Consorzio di Bonifica, arrivano gli aumenti

18 Maggio 2021

San Giovanni Teatino. Decine di segnalazioni dagli agricoltori, il vice sindaco: «Le cifre sono dovute»

SAN GIOVANNI TEATINO. Sono decine, se non addirittura centinaia, le segnalazioni arrivate dai residenti di San Giovanni Teatino circa la ricezione di quelle che sono state definite bollette “pazze”, fatte recapitare dal Consorzio di bonifica. In molti denunciano rincari esorbitanti rispetto agli anni precedenti, in alcuni casi addirittura raddoppiati. La questione, che si riferisce al pagamento dell’acqua utilizzata per irrigare i campi, è stata approfondita dal vice sindaco Giorgio Di Clemente, che la scorsa settimana ha incontrato il commissario regionale Paolo Costanzi, per chiedere delucidazioni. «Il commissario ha precisato che le utenze delle aree urbane sono regolamentate dal regio decreto del 1933, il quale impone la contribuzione a tutti gli immobili, sia terreni che fabbricati, che ricadono nel perimetro irriguo previsto da piano di classifica», fa sapere il vice sindaco.

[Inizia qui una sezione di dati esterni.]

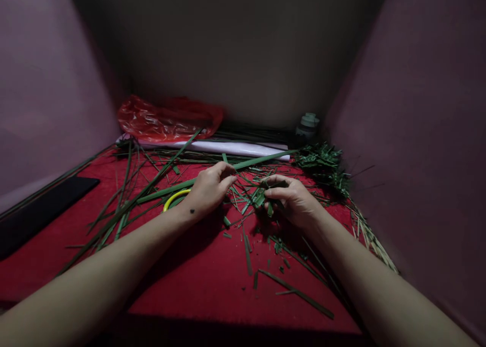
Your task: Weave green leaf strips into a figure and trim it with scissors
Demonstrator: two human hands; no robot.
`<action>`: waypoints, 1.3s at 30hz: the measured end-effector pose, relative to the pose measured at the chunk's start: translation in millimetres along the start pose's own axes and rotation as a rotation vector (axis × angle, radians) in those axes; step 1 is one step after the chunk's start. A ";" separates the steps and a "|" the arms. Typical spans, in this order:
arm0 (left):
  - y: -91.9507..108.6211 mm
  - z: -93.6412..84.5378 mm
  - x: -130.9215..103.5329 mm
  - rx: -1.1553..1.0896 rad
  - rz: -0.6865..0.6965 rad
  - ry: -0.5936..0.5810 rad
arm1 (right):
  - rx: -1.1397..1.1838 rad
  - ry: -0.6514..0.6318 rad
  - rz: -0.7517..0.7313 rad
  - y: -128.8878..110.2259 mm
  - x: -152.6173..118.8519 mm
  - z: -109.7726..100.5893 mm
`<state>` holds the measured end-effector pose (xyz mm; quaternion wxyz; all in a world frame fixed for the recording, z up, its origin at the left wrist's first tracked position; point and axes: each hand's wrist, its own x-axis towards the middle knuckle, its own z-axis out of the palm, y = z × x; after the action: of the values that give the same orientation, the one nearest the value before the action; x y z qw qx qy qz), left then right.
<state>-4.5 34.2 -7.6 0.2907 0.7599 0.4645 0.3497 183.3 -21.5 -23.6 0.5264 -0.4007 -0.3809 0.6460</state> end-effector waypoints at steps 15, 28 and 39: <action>20.2 1.4 -12.5 -0.230 0.247 -0.426 | 0.026 -0.175 0.040 7.2 -7.1 12.1; 19.8 -6.2 -10.7 -0.590 -0.019 -0.030 | 0.148 -0.257 -0.045 1.6 -7.6 3.4; 12.8 11.6 -20.5 -0.333 0.179 0.068 | 0.189 -0.083 -0.138 5.8 -7.9 16.6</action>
<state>4.6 9.1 -9.9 0.3642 0.7273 0.3404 0.4717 166.8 -31.3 -21.5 0.5885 -0.2951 -0.3665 0.6574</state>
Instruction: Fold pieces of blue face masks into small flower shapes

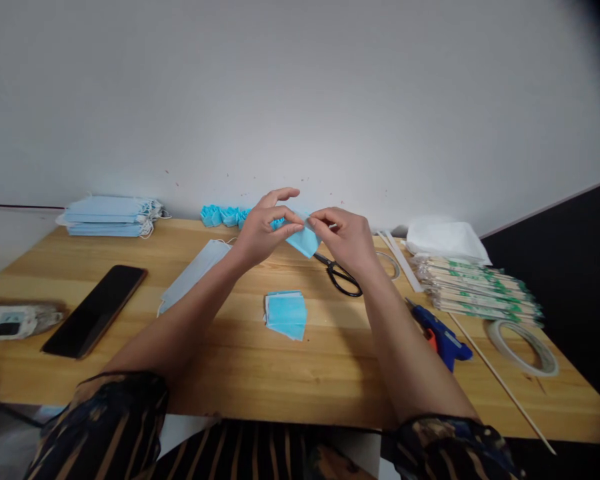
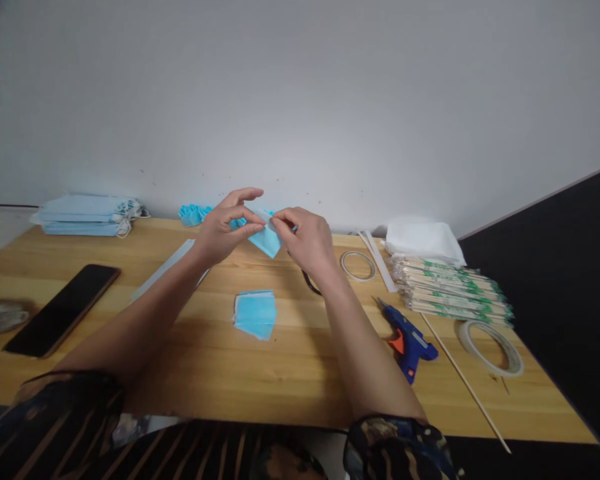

Di fatto, le aree che prima erano agricole e per le quali si pagava una determinata cifra per ogni ettaro, con il passaggio a edificabili hanno visto nuove tariffe in base al reddito catastale. Poi Di Clemente aggiunge: «Dalle verifiche fatte temo che, al netto di qualche errore, l’importo riportato sulla bolletta annuale sia effettivo e quindi va pagato, altrimenti si rischia anche la messa in mora. Tuttavia, chi avesse registrato un aumento spropositato della somma può andare sul sito del Consorzio di Bonifica, dov’è presente una sezione dedicata a contenziosi e reclami. Lì è possibile aprire la contestazione e chiedere un sopralluogo da parte dei tecnici, per verificare se la somma riportata in bolletta corrisponda a quanto realmente dovuto».
Da quanto si apprende, gli unici che non hanno l’obbligo di contribuire sono quei soggetti che dimostrano di essere impossibilitati a prelevare l’acqua o che hanno la conduttura lontana rispetto al proprio terreno. Sulla scorta di tale impostazione, è sempre il vice sindaco a ipotizzare uno scenario per le costruzioni del futuro: «Sarebbe opportuno sviluppare una linea supplementare dell’acqua al fine di poter utilizzare quella del consorzio per uso domestico. In questo modo la conduttura potrebbe essere portata anche nei piani alti delle abitazioni, che comunque non sono esenti dal pagamento dell'onere. Così facendo i residenti la potrebbero utilizzare per annaffiare le piante, evitando di utilizzare l'acqua potabile». Questo, come detto, potrebbe riguardare il futuro. Il presente invece conferma che, salvo errori, gli importi contenuti nelle bollette inviate dal Consorzio di Bonifica devono essere pagati. (a.d.s.)